Monday, June 8, 2009

Specialization and generalization

This blog was inspired by Vasco Duarte's blog Why specialization in Software development is bad for business.

I maintain that specialization is crucial for software development, and that overgeneralization can be just as harmful as overspecialization. The following figure will illustrate my point.

At the top of the figure is a team of three with each having a specialty skill. Each team member happily sits in their own comfort zone and there is very little understanding of adjacent specialities. Since finishing an item of work needs all three specializations there will be handoffs and theory of constraints applies. Even if the team is working on more than one item time is wasted on waiting for bottleneck resources and so on. The good news is that since there is a lot of expertise in the team the finished product will reflect that expertise (if it ever gets finished).

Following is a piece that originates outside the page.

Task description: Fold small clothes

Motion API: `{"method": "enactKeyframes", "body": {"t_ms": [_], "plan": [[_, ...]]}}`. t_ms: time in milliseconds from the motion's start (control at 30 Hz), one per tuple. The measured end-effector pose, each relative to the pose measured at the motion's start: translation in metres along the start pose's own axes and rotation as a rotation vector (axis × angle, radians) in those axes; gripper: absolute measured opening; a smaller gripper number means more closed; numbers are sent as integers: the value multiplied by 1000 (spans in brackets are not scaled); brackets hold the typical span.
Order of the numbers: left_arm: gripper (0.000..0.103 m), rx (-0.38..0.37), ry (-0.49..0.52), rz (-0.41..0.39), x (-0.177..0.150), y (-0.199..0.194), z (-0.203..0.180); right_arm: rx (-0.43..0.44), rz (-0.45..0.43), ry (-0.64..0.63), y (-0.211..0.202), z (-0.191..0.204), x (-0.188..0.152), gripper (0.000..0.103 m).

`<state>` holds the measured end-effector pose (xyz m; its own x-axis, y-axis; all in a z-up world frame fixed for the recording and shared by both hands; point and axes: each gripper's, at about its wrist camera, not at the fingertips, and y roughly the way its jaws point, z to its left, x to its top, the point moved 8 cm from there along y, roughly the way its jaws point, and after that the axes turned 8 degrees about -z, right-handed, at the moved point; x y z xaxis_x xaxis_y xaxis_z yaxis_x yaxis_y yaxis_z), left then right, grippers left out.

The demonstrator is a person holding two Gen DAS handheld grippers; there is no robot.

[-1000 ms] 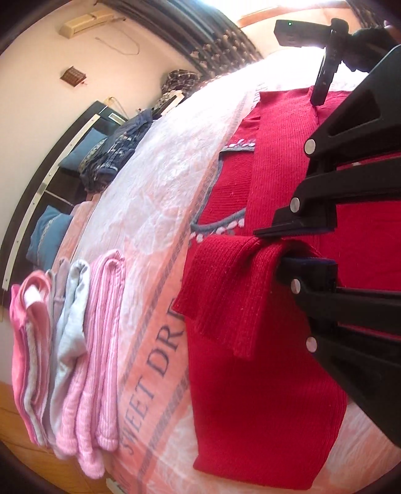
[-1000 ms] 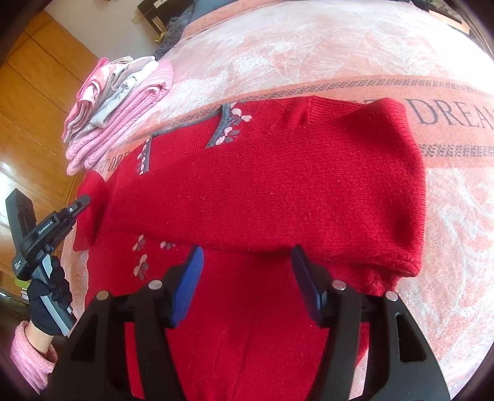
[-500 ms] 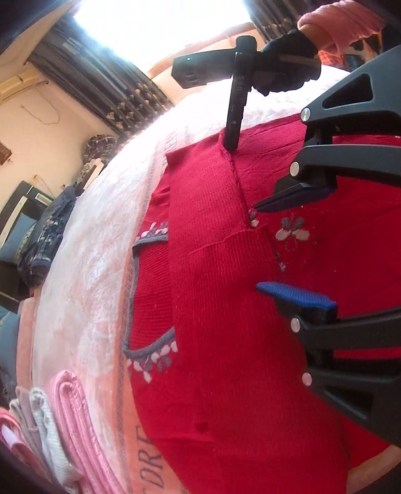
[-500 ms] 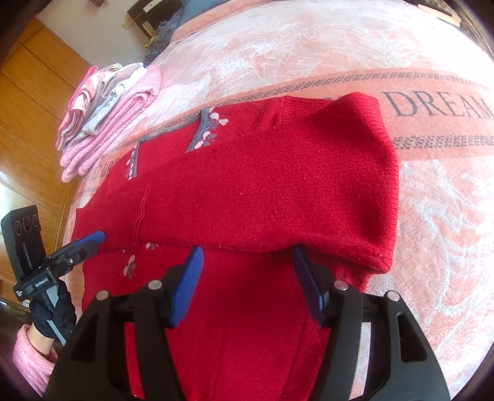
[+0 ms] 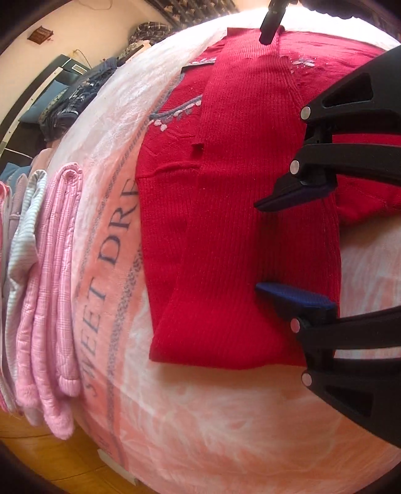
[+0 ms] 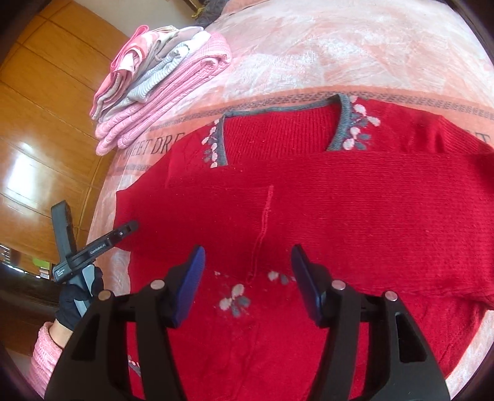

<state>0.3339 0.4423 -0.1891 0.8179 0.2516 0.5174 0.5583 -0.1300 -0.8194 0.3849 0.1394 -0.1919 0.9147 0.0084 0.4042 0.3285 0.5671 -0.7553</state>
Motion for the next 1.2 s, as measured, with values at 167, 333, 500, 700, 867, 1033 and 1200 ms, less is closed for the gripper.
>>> {"method": "enactKeyframes", "body": {"t_ms": [167,333,500,700,867,1033,1200], "plan": [[49,-45,-27,-116,15,-34,7,-15,20,16,20,3,4,51],[50,15,-41,-160,20,-44,31,-34,42,13,33,5,1,46],[50,30,-111,-131,15,-34,47,-2,39,-24,36,19,1,5],[50,40,-114,-144,16,-33,44,14,-12,-68,11,25,9,5],[50,39,-80,-153,17,-32,27,-1,-75,-57,-22,7,25,5],[50,40,-43,-154,16,-27,9,-42,-116,-7,-49,-32,32,5],[50,61,-9,-138,13,-15,-8,-82,-146,38,-70,-67,35,5]]}}
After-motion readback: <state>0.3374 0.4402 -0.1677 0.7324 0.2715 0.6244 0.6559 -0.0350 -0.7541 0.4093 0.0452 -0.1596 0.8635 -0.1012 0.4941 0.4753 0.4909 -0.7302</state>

Now let's look at the other extreme at the bottom of the figure. A team with nothing but generalists will work most efficiently since everyone is able to do everyone else's job. Very little time is wasted since there are no handoffs and everyone is able to support each other. The caveat is that since everyone is a generalist the team lacks mastery in any field, and thefore can build mediocre products at best. Jack of all trades, master of none applies.

In summary pure specialists produce excellent products late and pure generalists sub-standard products on-time.

How about the middle road then, the "generalizing specialists"? The guys who are specialists in their field, but know enough of their surroundings to be able to work effectively with other specialists. Perhaps they have the social and teamworking skills to also pick up new skills and broaden their specialty. Such a team should be able to work efficiently and still utilize the expertise of individuals to build good products.

A mixture of specialization and generalization is needed, though I will grant that overspecialization may be a bigger problem in the industry.

By the way, how does generalization work in a truly cross-functional team that includes other disciplines besides software development? Is it feasible to train graphic designers software design, and vice-versa? What about marketing and sales? In the long run it probably is beneficial to send all developers on a marketing crash-course but in a project environment I wonder if it is feasible?